Jason Howard
 

 

 
 
 

Review by Jason Howard

Lead Entertainment Writer

 
And you thought your eczema was bad…

A DIY entry from the maker of Puppet Monster Massacre, Easter Casket, and Night of the Tentacles, The Ballad of Skinless Pete is a no holds barred gorefest with an effective dose of humanity pumping through its veins.  Much like David Cronenberg’s The Fly (if not an influence, a definite reference point to decide if this is your kind of film), you’ll squirm, you’ll scream, and most importantly, you’ll empathize.

Peter Peel (appropriate last name) is an oncologist who has happened upon what he believes could be the cure for cancer in the belly of a rare parasite.  When he cannot obtain funding without proven results, he decides that he will become his own guinea pig and show the world that it works.  His cancer may be gone, but something much worse has taken its place and the monster inside of him is unleashed.

The Ballad of Skinless Pete
Directed by
Dustin Wayde Mills
Cast
Brandon Salkil, Erin R. Ryan, Allison Egan, Dave Parker
Release Date
TBA
Jason’s Grade: A-

Writer/director Dustin Wayde Mills has quickly crafted a filmography that will have you covered no matter your taste in genre films.  After puppets, zombies, exploitation, slasher, and more, he now gives us his take on the body horror sub-genre.  Unlike many current genre filmmakers, however, Mills has an understanding of what makes those genres so successful and why we keep coming back to them time and time again.  Anyone can put a couple of scratches on their film stock and call it grindhouse, but if you leave out the heart, it rings shallow.

After a familiar setup of a scientist forced to experiment upon himself when he cannot legally or morally find another test subject, we’re thrust immediately into Pete’s descent into madness.  In fact, the insanity sets in perhaps a bit too quickly for most viewers, but considering how densely packed the film is, this is easily forgiven (and, in fact, we do get an especially gory flashback that fills in a lot of those holes for us).  As Pete, Mills regular Brandon Salkil (also co-writer here) is forced to carry a large part of the weight upon his heavily exposed shoulders, and is more than up to the task.  He handles a surprisingly complex and tormented character journey with an impressive display of pathos and self-destruction.  You’ll both fear Pete and fear for him.

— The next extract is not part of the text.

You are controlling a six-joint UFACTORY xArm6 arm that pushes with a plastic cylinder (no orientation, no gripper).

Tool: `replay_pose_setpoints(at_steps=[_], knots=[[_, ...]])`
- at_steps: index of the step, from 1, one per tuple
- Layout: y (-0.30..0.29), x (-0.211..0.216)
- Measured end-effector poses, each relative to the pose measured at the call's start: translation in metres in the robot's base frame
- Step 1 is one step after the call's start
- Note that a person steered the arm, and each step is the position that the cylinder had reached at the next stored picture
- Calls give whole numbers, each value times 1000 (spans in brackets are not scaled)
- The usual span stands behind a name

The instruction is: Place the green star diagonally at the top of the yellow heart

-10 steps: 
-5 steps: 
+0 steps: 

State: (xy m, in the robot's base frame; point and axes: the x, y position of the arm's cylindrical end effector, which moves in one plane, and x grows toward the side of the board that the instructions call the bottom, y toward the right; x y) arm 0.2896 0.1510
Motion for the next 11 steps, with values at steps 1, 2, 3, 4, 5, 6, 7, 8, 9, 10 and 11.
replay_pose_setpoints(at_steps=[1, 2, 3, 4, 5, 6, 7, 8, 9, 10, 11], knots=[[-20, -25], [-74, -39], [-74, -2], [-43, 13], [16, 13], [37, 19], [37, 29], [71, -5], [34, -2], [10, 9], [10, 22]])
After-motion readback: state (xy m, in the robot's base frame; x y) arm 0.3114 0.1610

As Pete’s long time friend, unrequited love interest, scientific partner, and captive, Erin R. Ryan (the also quite good Babysitter Massacre) turns in a performance that is able to match the tour-de-force of our lead. In a film with only four characters, Ryan is the other large presence and provides a grounding for the craziness running throughout. Her Alice Cross wants no part of what Pete is planning to do, but she also cares enough for him not to let him do it on his own. It also helps that she has perfected the classic horror movie girl scream (an element lost in much modern horror). The only two other characters (well, besides the dog) in the film don’t have much screen time, but Allison Egan (as Pete’s latest female conquest) and Dave Parker (the aforementioned funding source for Pete’s experiments) provide ample support in this almost two-person show.

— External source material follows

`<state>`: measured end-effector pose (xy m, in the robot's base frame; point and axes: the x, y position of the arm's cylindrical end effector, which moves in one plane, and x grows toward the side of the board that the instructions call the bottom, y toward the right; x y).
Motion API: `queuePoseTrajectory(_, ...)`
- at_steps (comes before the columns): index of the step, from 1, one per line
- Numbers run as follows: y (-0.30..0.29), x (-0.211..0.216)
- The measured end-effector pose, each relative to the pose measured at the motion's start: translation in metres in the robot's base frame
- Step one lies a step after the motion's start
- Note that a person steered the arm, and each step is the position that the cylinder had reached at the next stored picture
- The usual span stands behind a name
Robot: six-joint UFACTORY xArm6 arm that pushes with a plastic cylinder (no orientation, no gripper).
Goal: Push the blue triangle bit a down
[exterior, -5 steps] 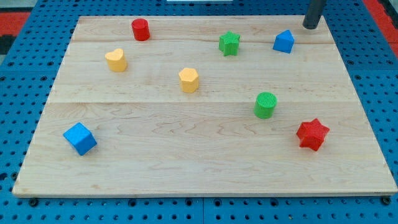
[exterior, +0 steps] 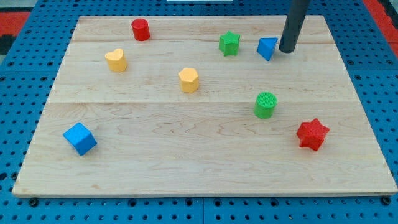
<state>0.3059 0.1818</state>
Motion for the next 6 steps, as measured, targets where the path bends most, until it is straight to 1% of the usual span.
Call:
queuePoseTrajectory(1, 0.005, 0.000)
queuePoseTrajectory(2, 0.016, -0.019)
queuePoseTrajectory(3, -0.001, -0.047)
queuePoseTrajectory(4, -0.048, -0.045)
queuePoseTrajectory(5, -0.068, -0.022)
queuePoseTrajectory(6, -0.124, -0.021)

For horror fans, Mills is sure to deliver on what you’re looking for.  There’s plenty of gore and a healthy dose of T & A (from 3 of the film’s 4 stars) running throughout.  As stated, the effects work is suitably gory for the subject matter and the design and music (complete with a Skinless Pete theme song) helps set the mood appropriately.  The editing and cinematography keep the pace clipping along nicely and uses the limited setting quite effectively.  There is, perhaps, a bit too much shaky cam early in the proceedings, but it definitely doesn’t take anything away and does go a ways towards thrusting you into the middle of the drama that is unfolding.

Jason’s Final Thoughts:

A great DIY body horror movie from a filmmaker who has been churning out quality genre pics for several years now, The Ballad of Skinless Pete is a movie that balances originality with homage.  While watching, I couldn’t help but be reminded a bit of The Fly, Jekyll and Hyde, Street Trash, Darkman, and, to a lesser degree, Hellraiser (something about that attic) and Return of the Living Dead (a particularly entertaining scene that I won’t reveal here).  Each of those films is a genre classic, so Skinless Pete is certainly in good company.  If you want a little more from your horror movie than just blood and guts (but, want that too), then I highly recommend checking this one out.